» Task goal:
Write the data out again exactly, with every picture removed.

== == ==

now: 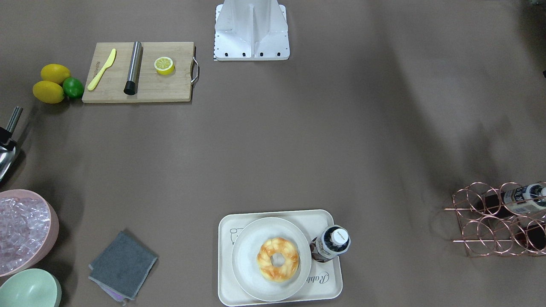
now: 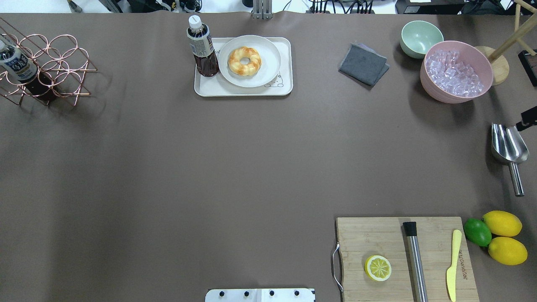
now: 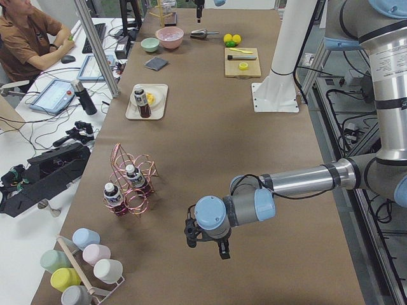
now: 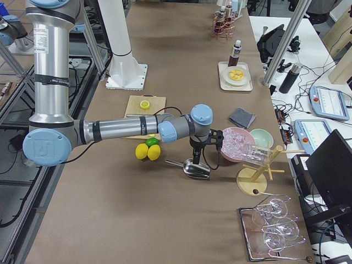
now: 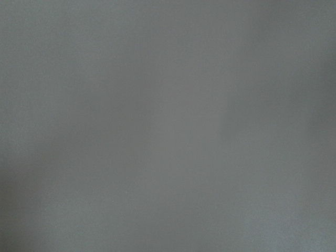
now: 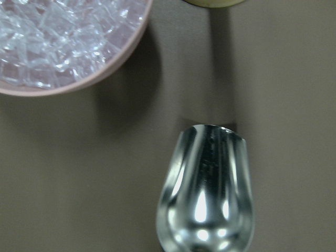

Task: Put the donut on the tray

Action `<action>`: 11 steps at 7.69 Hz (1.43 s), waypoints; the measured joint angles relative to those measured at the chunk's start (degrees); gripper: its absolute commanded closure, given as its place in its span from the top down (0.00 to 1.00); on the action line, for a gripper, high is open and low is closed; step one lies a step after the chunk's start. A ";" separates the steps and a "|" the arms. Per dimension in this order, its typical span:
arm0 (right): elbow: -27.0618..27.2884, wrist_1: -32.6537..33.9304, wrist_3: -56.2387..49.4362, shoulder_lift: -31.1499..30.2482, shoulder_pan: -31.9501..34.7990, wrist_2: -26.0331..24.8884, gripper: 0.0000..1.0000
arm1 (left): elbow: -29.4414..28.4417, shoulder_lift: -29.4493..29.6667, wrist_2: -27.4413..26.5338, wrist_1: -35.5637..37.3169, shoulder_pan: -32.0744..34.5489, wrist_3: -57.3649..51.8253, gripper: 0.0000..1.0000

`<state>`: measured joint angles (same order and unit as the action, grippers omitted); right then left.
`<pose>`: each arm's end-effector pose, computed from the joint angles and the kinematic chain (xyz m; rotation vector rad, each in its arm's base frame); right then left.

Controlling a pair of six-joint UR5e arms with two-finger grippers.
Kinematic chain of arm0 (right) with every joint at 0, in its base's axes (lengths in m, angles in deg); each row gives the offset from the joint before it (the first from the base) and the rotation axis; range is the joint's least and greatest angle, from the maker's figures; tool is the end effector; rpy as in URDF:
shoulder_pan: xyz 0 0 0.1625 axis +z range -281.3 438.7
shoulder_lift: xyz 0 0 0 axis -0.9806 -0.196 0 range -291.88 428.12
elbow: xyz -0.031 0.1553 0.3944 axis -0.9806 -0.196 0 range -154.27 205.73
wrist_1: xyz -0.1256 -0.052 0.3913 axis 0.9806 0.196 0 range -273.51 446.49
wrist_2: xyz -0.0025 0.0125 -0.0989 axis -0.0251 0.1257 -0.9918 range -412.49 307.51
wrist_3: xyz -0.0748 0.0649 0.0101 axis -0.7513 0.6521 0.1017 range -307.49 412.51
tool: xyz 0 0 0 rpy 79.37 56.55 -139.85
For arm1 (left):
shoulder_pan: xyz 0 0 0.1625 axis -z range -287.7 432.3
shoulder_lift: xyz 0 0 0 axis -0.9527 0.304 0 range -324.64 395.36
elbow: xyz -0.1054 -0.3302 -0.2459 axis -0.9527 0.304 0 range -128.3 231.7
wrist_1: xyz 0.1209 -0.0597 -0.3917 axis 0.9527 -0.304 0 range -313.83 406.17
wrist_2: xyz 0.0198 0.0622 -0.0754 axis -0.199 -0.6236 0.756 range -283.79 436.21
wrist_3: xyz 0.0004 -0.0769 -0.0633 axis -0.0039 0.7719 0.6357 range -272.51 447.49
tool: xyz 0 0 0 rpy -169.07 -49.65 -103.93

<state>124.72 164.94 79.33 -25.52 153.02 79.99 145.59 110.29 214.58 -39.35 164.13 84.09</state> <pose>-0.0661 -0.4802 0.5914 -0.0048 -0.7875 0.0751 -0.0700 -0.3504 0.7395 -0.2182 0.8495 -0.0897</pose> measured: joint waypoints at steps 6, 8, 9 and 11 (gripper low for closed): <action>-7.43 7.15 -26.92 -1.32 11.10 1.31 1.00 | -0.03 0.46 0.05 0.00 0.01 -0.04 0.98; -7.90 7.15 -27.46 -1.29 11.61 1.37 1.00 | 0.03 0.47 -0.02 0.00 0.06 0.06 0.98; -7.91 7.16 -27.50 -1.28 11.73 1.38 1.00 | 0.15 0.48 -0.03 0.00 0.08 0.03 0.98; -7.80 7.23 -27.53 -1.28 12.04 1.39 1.00 | 1.06 0.35 -0.03 0.00 0.10 0.04 0.98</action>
<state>116.92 172.17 51.81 -26.80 165.05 81.37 146.65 110.64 214.55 -39.35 164.23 84.13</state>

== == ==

» Written response:
now: 
now: 
now: 
now: 
now: 
now: 

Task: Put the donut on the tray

Action `<action>`: 11 steps at 7.69 Hz (1.43 s), waypoints; the measured joint angles relative to those measured at the chunk's start (degrees); gripper: its absolute commanded closure, given as its place in its span from the top down (0.00 to 1.00); on the action line, for a gripper, high is open and low is closed; step one lies a step after the chunk's start. A ";" separates the steps and a "|" the arms. Per dimension in this order, its typical span:
arm0 (right): elbow: -27.0618..27.2884, wrist_1: -32.6537..33.9304, wrist_3: -56.2387..49.4362, shoulder_lift: -31.1499..30.2482, shoulder_pan: -31.9501..34.7990, wrist_2: -26.0331..24.8884, gripper: 0.0000..1.0000
arm1 (left): elbow: -29.4414..28.4417, shoulder_lift: -29.4493..29.6667, wrist_2: -27.4413..26.5338, wrist_1: -35.5637..37.3169, shoulder_pan: -32.0744..34.5489, wrist_3: -57.3649..51.8253, gripper: 0.0000..1.0000

`<state>`: measured joint angles (same order and unit as the action, grippers omitted); right then left.
`<pose>`: each arm's end-effector pose, computed from the joint angles and the kinematic chain (xyz m; rotation vector rad, each in its arm's base frame); right then left.

Controlling a pair of six-joint UR5e arms with two-finger grippers.
Kinematic chain of arm0 (right) with every joint at 0, in its base's axes (lengths in m, angles in deg); each row gives the offset from the joint before it (the first from the base) and the rotation axis; range is the joint's least and greatest angle, from the maker's figures; tool is the end effector; rpy as in URDF:
shoulder_pan: xyz 0 0 0.1625 axis +z range -281.3 438.7
shoulder_lift: xyz 0 0 0 axis -0.9806 -0.196 0 range -291.88 428.12
elbow: xyz -0.031 0.1553 0.3944 axis -0.9806 -0.196 0 range -154.27 205.73
wrist_1: xyz -0.1256 -0.052 0.3913 axis 0.9806 0.196 0 range -273.51 446.49
wrist_2: xyz -0.0025 0.0125 -0.0989 axis -0.0251 0.1257 -0.9918 range -412.49 307.51
wrist_3: xyz -0.0748 0.0649 0.0101 axis -0.7513 0.6521 0.1017 range -307.49 412.51
tool: xyz 0 0 0 rpy 79.37 56.55 -139.85
For arm1 (left):
shoulder_pan: xyz 0 0 0.1625 axis -z range -287.7 432.3
shoulder_lift: xyz 0 0 0 axis -0.9527 0.304 0 range -324.64 395.36
elbow: xyz -0.1054 -0.3302 -0.2459 axis -0.9527 0.304 0 range -128.3 231.7
wrist_1: xyz 0.1209 -0.0597 -0.3917 axis 0.9527 -0.304 0 range -313.83 406.17
wrist_2: xyz 0.0198 0.0622 -0.0754 axis -0.199 -0.6236 0.756 range -283.79 436.21
wrist_3: xyz 0.0004 -0.0769 -0.0633 axis -0.0039 0.7719 0.6357 range -272.51 447.49
tool: xyz 0 0 0 rpy -169.07 -49.65 -103.93

<state>124.72 164.94 79.33 -25.52 153.02 79.99 145.59 110.29 214.58 -39.35 164.13 84.09</state> <pose>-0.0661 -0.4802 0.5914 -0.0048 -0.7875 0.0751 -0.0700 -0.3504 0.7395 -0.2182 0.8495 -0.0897</pose> measured: joint waypoints at steps 6, 8, 9 and 11 (gripper low for closed): <action>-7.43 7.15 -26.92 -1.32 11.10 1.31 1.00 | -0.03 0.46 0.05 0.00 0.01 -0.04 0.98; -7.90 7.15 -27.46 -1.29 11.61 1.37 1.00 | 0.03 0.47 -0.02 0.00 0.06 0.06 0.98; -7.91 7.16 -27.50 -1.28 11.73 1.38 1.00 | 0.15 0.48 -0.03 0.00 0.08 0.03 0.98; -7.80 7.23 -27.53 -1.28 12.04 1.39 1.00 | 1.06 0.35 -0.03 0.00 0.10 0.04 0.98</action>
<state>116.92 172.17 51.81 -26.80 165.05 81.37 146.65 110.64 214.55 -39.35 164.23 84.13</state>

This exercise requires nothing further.